Oblomov's best and only friend is Stolz, who decides to rouse his friend out of his waking slumber by putting him in the orbit of Olga, a bright young woman who sees that underneath the inertia Oblomov is a kindly, good-hearted creature. Slowly, Oblomov comes out of his shell and falls in love with Olga and she with him. It looks like Oblomov is going to turn the corner and become a functioning member of society and a husband, but his indecisiveness and fear of taking action takes hold once again and he begins a long, slow decline into a near-vegetative state and an early death. Along the way he ends up in the clutches of embezzlers, marries his lower-class landlady, and finishes his days in a ramshackle house in the suburbs. Olga ends up marrying Stolz.

The power and charm of Oblomov comes from the fact that the title character lies inside each and every one of us. Everybody has an inner Oblomov dying to lie down, have a bit of a nap, mull things over, put off making a decision, have one more cookie, think about getting started on a project, and, well, you get the picture. Few of us wrestle with the demons Dostoevsky throws at his characters, but most everyone fights against Oblomovitis (as it's termed in the book) on a daily basis. I've read Oblomov three times over the years and one of the reasons I do so is because it's more motivational than a gross of Tony Robbins CDs.

Oblomov isn't just about a ridiculously lazy man. Goncharov makes it clear that Oblomov is a by-product of serfdom. He and his immediate ancestors have been made rich, fat and useless by having serfs available to do everything, up to and including putting their socks on for them in the mornings. In Goncharov's  view, serfdom is a curse on both the serfs and their owners. Goncharov provides the antithesis to Oblomov in the character of Stolz. Stolz is a constant go-getter, always working, learning and traveling; filling his life with knowledge and experience. Rather pointedly, Goncharov makes Stolz half-German, apparently indicating that Russians need to take a more European approach to life. Just to further underline his point, the author makes all his male Russian characters idlers or schemers.

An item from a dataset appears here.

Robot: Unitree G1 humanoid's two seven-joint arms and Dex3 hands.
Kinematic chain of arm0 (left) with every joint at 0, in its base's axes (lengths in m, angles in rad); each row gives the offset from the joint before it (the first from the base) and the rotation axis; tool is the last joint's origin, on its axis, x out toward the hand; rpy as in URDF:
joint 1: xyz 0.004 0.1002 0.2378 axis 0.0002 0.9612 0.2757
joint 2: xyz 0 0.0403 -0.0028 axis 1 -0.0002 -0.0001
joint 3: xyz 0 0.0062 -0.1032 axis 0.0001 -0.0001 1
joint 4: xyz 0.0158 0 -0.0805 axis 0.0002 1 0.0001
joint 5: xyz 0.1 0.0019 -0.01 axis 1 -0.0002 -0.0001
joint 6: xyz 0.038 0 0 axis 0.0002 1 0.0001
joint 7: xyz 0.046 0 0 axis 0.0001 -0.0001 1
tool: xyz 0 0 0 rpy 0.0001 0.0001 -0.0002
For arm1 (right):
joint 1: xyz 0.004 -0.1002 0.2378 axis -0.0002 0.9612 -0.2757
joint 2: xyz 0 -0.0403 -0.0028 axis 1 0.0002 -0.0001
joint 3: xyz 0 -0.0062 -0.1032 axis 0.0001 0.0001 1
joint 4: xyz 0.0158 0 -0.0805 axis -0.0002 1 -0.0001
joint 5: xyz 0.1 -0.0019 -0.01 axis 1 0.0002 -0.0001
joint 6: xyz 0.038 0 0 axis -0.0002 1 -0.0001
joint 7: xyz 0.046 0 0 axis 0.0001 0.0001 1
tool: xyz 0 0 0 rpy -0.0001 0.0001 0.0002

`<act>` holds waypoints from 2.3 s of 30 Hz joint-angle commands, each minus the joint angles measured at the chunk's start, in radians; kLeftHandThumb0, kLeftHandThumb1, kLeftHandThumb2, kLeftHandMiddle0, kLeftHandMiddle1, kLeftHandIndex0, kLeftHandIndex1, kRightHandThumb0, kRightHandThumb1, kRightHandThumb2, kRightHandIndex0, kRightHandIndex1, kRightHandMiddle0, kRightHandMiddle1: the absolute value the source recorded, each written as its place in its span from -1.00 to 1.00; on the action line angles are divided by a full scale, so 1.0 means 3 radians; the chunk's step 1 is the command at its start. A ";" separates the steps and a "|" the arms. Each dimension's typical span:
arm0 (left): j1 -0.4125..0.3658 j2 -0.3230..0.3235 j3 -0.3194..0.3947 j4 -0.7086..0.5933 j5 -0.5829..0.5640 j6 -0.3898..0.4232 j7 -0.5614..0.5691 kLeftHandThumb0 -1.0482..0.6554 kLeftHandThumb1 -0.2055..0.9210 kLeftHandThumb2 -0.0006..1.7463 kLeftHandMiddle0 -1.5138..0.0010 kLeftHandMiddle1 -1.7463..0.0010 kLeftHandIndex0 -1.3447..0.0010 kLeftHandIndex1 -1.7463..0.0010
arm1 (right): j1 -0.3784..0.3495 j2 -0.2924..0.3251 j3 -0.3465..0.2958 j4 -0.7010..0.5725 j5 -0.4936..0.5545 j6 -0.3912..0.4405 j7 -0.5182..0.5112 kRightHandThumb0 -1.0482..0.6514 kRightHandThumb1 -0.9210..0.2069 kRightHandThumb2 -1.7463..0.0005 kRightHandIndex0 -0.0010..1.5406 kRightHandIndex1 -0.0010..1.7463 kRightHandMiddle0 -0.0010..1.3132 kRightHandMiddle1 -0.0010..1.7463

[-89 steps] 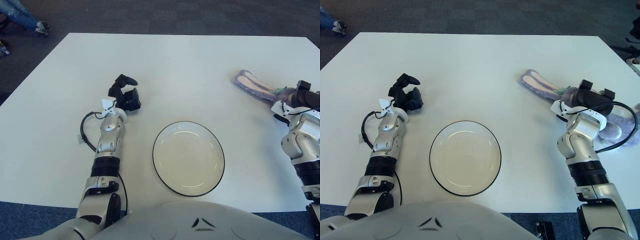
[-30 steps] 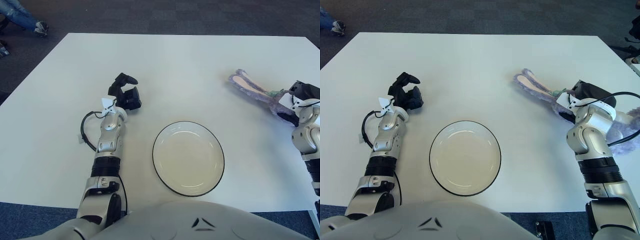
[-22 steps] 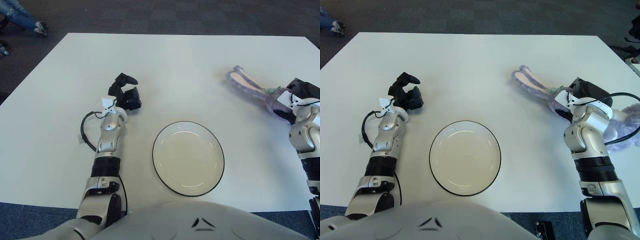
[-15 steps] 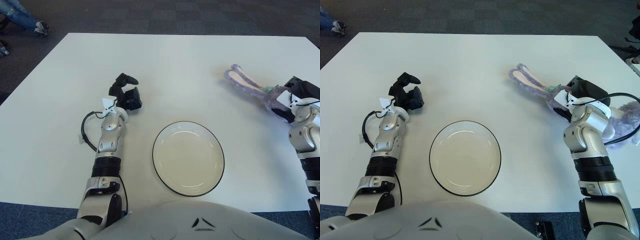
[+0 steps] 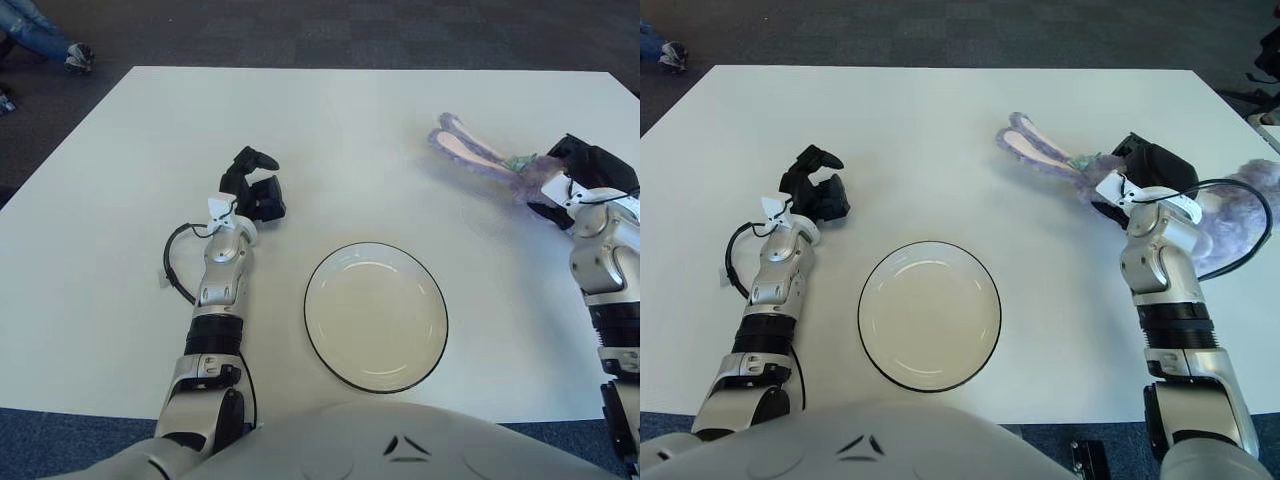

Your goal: Put the doll into the plate.

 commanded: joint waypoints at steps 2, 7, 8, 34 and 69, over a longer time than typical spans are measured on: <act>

If Oblomov was just a singular, eccentric character the novel would be no more than a farce. Goncharov is also using the character to symbolically describe the inertia and backwardness of Russia itself. Stolz urges Oblomov to take an interest in current events, and, on the odd occasions he does, mention is always made of the French and British inventing, exploring or getting into scrapes with other countries. Russia is notable by its absence. Part of Oblomov's lassitude stems from the fact that he's asked himself the question, what is life for? He senses and even realizes that the only true answer is a life of activity and achievement, but at a certain level he sees all that rushing about as being essentially meaningless. If one's working to earn earthly comforts, why not skip the work and wallow in the comforts? In this sense the novel does tackle one of the big questions: is industriousness meaningful or just a way of marking time?

Goncharov should also get credit for presenting his female characters with far more depth than is usually found in nineteenth-century novels written by men. Olga is shown as a complex being, and the description of her married life with Stolz is startling because the author takes great pains to show that she and her husband are true partners in the relationship. That's pretty enlightened for 1859. This brings up the only flaw in the book: the overly long description of Olga and Stolz's courtship and marriage. This section of the novel is thinly disguised editorializing, and it's a bit of a slog to get through. Putting aside this slice of the novel, Oblomov is funny, maddening, fascinating, challenging, and an overlooked gem of Russian literature.